Richard Ostfeld, an animal ecologist at the Institute of Ecosystem Studies in Millbrook, N.Y., has tied spread of disease to suburban development.

“In open woodlands, foxes and bobcats keep a lid on the Lyme agent by hunting the mice that carry it. But the predators vanish when developers chop woodlands into subdivisions, and the mice and their ticks proliferate unnaturally. In a recent survey of woodlots in New York, Ostfeld found that infected ticks were some seven times as prevalent on one and two-acre lots as they were on lots of 10 and 15 acres,” the Newsweek article states.

Hazardous ecosystem. The point of the article is that blindly rearranging ecosystems can be hazardous to our health.
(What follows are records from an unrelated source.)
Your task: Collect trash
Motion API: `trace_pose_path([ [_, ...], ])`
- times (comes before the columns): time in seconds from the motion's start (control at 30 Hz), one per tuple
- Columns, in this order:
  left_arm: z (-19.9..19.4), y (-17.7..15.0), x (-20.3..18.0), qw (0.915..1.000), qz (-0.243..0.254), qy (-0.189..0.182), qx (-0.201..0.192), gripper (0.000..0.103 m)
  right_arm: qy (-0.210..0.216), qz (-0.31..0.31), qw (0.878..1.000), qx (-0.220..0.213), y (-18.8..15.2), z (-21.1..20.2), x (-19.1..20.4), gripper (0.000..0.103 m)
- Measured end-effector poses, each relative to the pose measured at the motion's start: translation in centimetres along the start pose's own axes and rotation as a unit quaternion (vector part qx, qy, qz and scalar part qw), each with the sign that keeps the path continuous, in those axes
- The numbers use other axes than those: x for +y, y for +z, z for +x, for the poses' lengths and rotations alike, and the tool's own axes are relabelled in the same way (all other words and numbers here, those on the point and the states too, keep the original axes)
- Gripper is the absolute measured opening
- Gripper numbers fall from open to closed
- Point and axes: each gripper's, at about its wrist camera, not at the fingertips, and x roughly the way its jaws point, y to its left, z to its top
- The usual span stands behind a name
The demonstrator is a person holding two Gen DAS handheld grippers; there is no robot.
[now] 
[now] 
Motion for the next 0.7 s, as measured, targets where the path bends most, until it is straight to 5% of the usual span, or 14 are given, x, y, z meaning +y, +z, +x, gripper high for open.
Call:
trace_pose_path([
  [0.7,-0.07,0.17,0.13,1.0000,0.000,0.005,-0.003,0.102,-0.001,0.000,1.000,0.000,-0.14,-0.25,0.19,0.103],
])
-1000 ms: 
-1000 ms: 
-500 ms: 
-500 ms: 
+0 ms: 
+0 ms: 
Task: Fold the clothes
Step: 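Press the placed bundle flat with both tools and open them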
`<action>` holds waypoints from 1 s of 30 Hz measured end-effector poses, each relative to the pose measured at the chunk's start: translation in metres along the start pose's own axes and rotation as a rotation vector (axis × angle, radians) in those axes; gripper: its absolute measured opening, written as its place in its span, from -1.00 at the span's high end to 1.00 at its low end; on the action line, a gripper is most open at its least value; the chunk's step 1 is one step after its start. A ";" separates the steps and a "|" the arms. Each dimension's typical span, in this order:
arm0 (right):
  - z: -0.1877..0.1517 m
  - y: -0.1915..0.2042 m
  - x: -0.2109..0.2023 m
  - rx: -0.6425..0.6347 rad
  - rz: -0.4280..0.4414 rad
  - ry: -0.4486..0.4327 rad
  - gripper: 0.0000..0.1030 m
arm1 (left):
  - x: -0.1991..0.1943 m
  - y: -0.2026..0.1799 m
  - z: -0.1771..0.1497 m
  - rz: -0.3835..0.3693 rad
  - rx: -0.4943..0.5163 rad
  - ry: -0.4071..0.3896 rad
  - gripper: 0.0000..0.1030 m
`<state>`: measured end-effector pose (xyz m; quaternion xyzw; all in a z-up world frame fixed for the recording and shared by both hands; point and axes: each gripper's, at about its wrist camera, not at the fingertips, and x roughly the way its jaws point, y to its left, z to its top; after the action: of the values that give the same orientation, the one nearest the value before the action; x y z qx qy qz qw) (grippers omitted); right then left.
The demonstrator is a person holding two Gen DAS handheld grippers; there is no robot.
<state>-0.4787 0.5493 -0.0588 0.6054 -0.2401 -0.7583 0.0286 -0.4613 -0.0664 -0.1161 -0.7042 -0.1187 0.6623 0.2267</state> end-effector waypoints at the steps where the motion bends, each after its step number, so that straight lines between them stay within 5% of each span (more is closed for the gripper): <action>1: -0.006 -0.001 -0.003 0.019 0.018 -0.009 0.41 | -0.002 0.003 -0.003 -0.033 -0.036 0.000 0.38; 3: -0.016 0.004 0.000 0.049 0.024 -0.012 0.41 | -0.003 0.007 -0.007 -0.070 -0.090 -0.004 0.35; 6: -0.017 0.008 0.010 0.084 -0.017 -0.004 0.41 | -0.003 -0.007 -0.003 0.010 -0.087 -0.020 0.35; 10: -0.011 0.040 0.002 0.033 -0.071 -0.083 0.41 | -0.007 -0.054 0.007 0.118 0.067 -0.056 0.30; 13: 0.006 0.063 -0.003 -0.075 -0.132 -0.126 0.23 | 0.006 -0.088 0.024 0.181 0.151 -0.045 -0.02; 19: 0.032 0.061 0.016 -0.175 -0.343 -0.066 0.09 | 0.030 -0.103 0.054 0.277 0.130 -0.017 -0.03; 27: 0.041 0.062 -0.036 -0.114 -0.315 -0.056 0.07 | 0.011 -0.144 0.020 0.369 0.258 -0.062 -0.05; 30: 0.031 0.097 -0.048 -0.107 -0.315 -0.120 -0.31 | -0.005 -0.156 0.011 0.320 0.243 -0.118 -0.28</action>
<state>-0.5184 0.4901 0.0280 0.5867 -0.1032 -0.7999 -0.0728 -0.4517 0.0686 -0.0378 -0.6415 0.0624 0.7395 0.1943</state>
This is precisely what happened in the woods of Connecticut back in the late 1960s and early 1970s, as long-established woodlands were chopped up into building lots. Mothers near Lyme, Conn., began comparing notes on the strange illnesses and maladies that had begun to plague entire families, and that is when Lyme disease was given its name. “Almost any activity that disrupts a natural environment can enhance the mobility of disease-causing microbes,” the Newsweek article points out.

This is happening in our part of the country, as it is happening just about everywhere.

Precaution. So, use bug spray, or swipe a fabric softener dryer sheet across your ankles and up to your knees and across the back of the neck and shoulders, wear white socks when hiking or walking in grass, try to stay on established trails rather than branching out into tall grasses. Do tick checks on yourself and others every single day, keeping in mind that some ticks are so tiny they can hardly be seen until they have attached and engorged themselves on your blood.

And remember that 70 percent of people infected with Lyme disease and other tick-borne diseases never remember being bitten, and an equally high percentage of them never developed a bulls-eye rash, so don’t consider that the only tell-tale sign of infection.

Enjoy the great outdoors, but enjoy it with a reasonable amount of caution and precaution. As my 16-year-old son continues to be pretty much homebound by this terrible illness, I want to spare Farm and Dairy readers this same horrid possibility.